» Exercise
Return every line of the data below word for word, including the punctuation.

Start of Data for processing

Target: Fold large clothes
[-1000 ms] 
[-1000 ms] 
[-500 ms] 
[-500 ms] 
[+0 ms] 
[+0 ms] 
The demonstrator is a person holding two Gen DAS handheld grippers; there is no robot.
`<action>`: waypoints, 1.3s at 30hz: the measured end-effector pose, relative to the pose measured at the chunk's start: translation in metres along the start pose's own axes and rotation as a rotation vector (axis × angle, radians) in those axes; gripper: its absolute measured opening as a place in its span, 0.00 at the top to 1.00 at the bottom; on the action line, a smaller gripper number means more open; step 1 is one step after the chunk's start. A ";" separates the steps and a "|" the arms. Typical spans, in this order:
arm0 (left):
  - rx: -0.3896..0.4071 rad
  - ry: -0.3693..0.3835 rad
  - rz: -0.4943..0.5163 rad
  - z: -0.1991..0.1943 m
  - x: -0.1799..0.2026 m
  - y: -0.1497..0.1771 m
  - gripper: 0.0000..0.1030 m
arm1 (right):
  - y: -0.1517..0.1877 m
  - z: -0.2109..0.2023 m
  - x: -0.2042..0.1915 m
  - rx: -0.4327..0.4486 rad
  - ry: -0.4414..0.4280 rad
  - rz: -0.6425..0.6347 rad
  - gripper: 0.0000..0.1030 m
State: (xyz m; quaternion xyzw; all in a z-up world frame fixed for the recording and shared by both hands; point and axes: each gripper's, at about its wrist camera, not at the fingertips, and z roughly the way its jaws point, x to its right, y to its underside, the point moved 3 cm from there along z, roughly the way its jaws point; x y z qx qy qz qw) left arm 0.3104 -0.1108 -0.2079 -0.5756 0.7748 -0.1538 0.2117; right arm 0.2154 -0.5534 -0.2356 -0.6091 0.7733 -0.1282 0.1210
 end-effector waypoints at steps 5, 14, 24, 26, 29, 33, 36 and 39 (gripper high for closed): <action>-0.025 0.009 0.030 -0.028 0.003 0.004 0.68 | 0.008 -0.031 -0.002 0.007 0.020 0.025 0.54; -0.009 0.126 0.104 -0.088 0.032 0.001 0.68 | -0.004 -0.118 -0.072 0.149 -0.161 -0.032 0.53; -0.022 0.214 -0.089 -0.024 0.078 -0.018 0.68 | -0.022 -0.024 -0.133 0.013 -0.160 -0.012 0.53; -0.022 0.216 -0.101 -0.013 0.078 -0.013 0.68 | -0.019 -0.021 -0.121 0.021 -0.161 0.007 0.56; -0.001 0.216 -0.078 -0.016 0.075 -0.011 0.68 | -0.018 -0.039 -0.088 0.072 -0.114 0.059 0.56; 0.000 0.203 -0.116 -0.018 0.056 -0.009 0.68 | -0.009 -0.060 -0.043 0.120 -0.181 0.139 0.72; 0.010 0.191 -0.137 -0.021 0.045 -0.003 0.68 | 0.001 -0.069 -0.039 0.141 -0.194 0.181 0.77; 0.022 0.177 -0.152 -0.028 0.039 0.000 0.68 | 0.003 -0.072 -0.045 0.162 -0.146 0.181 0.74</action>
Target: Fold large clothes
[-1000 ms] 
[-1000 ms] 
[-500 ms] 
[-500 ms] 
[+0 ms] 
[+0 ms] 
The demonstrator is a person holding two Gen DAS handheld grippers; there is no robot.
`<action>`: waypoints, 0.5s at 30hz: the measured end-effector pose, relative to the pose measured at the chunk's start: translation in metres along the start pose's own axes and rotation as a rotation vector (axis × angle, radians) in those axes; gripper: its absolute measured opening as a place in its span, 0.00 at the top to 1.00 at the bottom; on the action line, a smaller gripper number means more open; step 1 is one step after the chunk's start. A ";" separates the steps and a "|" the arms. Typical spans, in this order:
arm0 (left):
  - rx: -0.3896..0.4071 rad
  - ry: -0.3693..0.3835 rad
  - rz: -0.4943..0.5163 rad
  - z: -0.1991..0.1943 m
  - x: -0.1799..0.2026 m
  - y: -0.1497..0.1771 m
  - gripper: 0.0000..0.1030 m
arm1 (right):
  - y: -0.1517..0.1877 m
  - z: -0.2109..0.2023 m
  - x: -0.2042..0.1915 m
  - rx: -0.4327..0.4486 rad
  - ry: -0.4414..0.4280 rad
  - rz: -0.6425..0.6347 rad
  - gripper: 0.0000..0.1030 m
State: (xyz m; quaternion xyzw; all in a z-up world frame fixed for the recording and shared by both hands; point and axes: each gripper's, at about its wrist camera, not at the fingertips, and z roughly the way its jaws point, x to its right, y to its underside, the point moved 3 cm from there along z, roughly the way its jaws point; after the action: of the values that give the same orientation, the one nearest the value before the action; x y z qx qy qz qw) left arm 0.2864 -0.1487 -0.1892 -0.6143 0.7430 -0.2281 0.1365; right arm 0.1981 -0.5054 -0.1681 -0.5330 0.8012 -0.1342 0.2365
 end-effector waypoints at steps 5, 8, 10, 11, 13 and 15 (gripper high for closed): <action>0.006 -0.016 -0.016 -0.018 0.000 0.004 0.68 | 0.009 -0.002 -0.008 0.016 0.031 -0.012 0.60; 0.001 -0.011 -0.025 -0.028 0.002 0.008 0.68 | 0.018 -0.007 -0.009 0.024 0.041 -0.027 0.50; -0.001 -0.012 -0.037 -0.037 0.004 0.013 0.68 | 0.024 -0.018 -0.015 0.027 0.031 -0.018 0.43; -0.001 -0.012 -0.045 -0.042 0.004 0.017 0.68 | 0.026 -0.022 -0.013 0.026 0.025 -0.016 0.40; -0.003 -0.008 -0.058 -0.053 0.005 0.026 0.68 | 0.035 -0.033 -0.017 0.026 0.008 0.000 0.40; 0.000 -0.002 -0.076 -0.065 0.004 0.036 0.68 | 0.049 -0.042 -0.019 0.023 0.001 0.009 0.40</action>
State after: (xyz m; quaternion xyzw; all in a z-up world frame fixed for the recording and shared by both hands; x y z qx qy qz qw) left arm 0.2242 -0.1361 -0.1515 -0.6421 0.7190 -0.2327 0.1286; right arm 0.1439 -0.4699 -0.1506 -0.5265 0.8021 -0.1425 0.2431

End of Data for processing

» Answer box
Target: Fold large clothes
[-1000 ms] 
[-1000 ms] 
[-500 ms] 
[-500 ms] 
[+0 ms] 
[+0 ms] 
The demonstrator is a person holding two Gen DAS handheld grippers; there is no robot.
`<action>`: waypoints, 1.3s at 30hz: the measured end-effector pose, relative to the pose measured at the chunk's start: translation in metres along the start pose's own axes and rotation as a rotation vector (axis × angle, radians) in those axes; gripper: its absolute measured opening as a place in its span, 0.00 at the top to 1.00 at the bottom; on the action line, a smaller gripper number means more open; step 1 is one step after the chunk's start. A ";" separates the steps and a "|" the arms. Typical spans, in this order:
arm0 (left):
  - rx: -0.3896..0.4071 rad
  - ry: -0.3693..0.3835 rad
  - rz: -0.4943..0.5163 rad
  - z: -0.1991..0.1943 m
  - x: -0.1799..0.2026 m
  - y: -0.1497..0.1771 m
  - gripper: 0.0000..0.1030 m
arm1 (right):
  - y: -0.1517..0.1877 m
  - z: -0.2109..0.2023 m
  - x: -0.2042..0.1915 m
  - rx: -0.4327..0.4486 rad
  - ry: -0.4414..0.4280 rad
  - rz: -0.6425..0.6347 rad
  - gripper: 0.0000..0.1030 m
State: (xyz m; quaternion xyzw; all in a z-up world frame fixed for the recording and shared by both hands; point and axes: each gripper's, at about its wrist camera, not at the fingertips, and z roughly the way its jaws point, x to its right, y to its underside, the point moved 3 cm from there along z, roughly the way its jaws point; x y z qx qy qz qw) left arm 0.3104 -0.1108 -0.2079 -0.5756 0.7748 -0.1538 0.2117; right arm 0.2154 -0.5534 -0.2356 -0.6091 0.7733 -0.1282 0.1210
 end-effector waypoints at steps 5, 14, 24, 26, 29, 33, 36 and 39 (gripper high for closed): <action>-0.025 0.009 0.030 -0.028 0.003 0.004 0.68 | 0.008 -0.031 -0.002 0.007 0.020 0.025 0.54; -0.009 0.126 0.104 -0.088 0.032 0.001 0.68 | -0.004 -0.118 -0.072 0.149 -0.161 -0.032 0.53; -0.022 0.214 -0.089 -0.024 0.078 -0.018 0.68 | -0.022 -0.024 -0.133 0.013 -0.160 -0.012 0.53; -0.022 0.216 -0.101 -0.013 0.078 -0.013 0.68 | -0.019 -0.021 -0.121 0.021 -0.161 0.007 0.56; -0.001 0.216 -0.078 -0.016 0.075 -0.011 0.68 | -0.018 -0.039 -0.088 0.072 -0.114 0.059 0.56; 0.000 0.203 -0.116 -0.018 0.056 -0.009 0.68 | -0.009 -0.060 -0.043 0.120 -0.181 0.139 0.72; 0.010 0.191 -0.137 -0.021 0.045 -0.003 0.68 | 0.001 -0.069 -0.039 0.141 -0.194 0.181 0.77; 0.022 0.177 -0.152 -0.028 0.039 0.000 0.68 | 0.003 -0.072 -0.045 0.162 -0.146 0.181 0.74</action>
Target: Fold large clothes
[-1000 ms] 
[-1000 ms] 
[-500 ms] 
[-500 ms] 
[+0 ms] 
[+0 ms] 
The demonstrator is a person holding two Gen DAS handheld grippers; there is no robot.
`<action>`: waypoints, 0.5s at 30hz: the measured end-effector pose, relative to the pose measured at the chunk's start: translation in metres along the start pose's own axes and rotation as a rotation vector (axis × angle, radians) in those axes; gripper: its absolute measured opening as a place in its span, 0.00 at the top to 1.00 at the bottom; on the action line, a smaller gripper number means more open; step 1 is one step after the chunk's start. A ";" separates the steps and a "|" the arms. Typical spans, in this order:
arm0 (left):
  - rx: -0.3896..0.4071 rad
  - ry: -0.3693..0.3835 rad
  - rz: -0.4943..0.5163 rad
  - z: -0.1991..0.1943 m
  - x: -0.1799..0.2026 m
  - y: -0.1497..0.1771 m
  - gripper: 0.0000..0.1030 m
arm1 (right):
  - y: -0.1517..0.1877 m
  - z: -0.2109..0.2023 m
  - x: -0.2042..0.1915 m
  - rx: -0.4327..0.4486 rad
  - ry: -0.4414..0.4280 rad
  - rz: -0.6425..0.6347 rad
  - gripper: 0.0000..0.1030 m
State: (xyz m; quaternion xyzw; all in a z-up world frame fixed for the recording and shared by both hands; point and axes: each gripper's, at about its wrist camera, not at the fingertips, and z roughly the way its jaws point, x to its right, y to its underside, the point moved 3 cm from there along z, roughly the way its jaws point; after the action: of the values that give the same orientation, the one nearest the value before the action; x y z qx qy qz qw) left arm 0.2864 -0.1487 -0.1892 -0.6143 0.7430 -0.2281 0.1365; right arm 0.1981 -0.5054 -0.1681 -0.5330 0.8012 -0.1342 0.2365
 end-effector waypoints at steps 5, 8, 10, 11, 13 and 15 (gripper high for closed): <action>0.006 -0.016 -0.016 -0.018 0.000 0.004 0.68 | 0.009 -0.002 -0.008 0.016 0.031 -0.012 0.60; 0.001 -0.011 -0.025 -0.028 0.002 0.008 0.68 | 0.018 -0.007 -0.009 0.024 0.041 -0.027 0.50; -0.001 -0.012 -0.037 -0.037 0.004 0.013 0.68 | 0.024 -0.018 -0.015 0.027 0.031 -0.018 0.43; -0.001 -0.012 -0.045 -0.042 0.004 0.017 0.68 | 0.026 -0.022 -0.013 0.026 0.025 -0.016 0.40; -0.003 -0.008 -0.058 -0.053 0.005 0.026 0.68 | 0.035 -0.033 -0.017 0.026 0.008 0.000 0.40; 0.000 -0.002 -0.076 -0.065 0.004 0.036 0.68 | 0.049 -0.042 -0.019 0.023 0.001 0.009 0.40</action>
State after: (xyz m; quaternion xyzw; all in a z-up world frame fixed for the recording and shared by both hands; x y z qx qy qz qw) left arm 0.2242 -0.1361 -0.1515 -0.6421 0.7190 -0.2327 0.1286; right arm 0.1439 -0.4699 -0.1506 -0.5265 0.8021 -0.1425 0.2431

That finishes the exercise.